The task
What is the number of lines below that include the string "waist"? Provide that number alone.

Data section

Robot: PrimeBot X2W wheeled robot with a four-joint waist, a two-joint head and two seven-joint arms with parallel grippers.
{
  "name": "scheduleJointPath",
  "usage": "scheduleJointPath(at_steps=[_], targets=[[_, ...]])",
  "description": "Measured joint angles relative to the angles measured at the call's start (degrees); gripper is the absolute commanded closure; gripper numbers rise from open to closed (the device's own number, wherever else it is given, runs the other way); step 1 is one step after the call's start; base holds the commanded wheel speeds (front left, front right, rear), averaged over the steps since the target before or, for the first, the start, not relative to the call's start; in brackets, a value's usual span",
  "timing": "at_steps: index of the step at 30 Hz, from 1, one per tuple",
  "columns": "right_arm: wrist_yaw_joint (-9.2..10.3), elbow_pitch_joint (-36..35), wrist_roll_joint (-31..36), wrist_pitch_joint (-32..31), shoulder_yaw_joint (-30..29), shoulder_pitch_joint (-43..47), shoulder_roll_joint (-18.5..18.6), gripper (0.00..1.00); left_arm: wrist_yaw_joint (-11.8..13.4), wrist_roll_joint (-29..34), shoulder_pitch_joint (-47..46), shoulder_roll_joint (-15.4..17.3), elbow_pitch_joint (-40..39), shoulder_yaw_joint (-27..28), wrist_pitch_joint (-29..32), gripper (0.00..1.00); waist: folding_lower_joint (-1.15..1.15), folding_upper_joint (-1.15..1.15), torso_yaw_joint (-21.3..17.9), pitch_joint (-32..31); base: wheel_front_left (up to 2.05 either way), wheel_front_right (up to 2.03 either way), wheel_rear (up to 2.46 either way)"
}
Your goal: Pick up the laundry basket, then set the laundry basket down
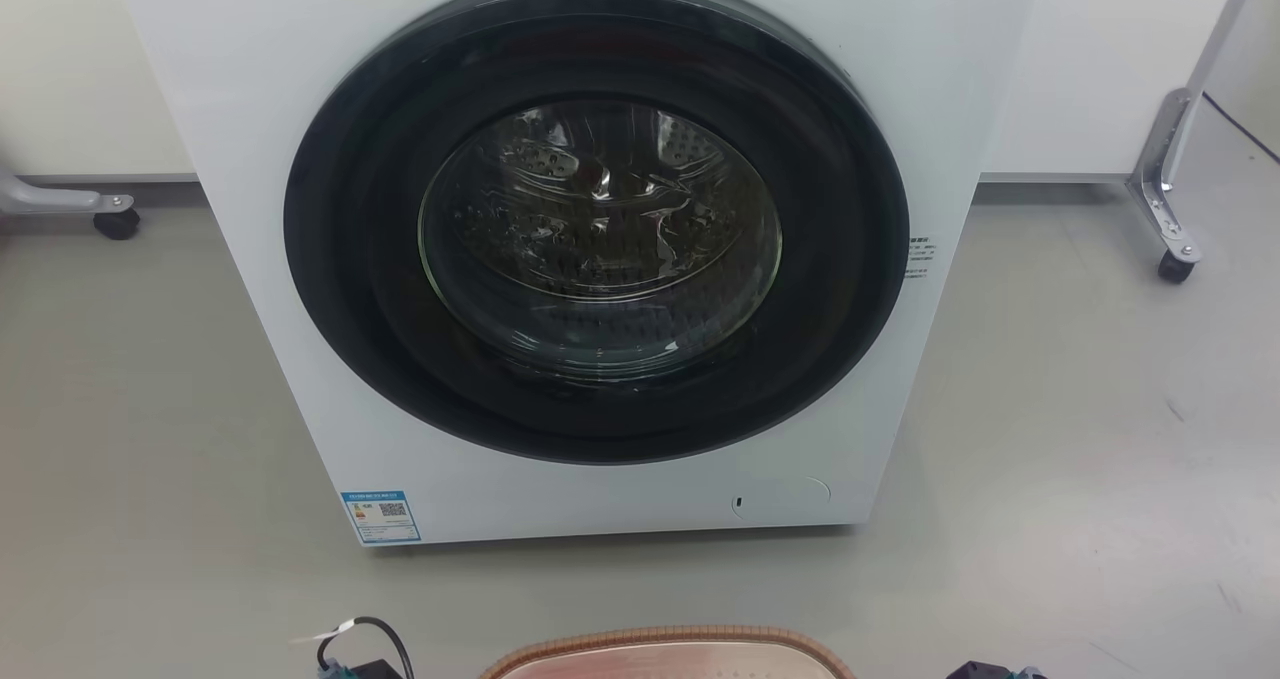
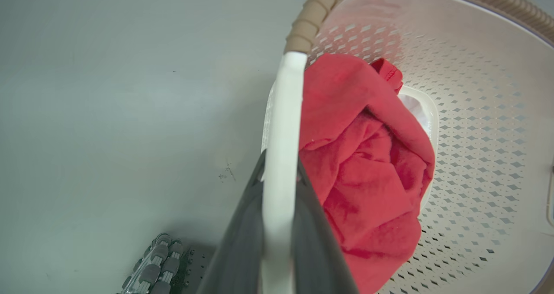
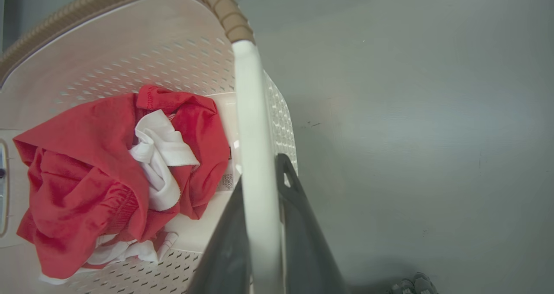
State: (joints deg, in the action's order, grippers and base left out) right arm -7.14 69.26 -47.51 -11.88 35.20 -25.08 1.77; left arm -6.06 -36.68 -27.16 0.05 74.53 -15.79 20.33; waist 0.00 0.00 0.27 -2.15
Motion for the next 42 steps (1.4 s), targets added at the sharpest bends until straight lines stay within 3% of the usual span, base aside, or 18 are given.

Expected output
3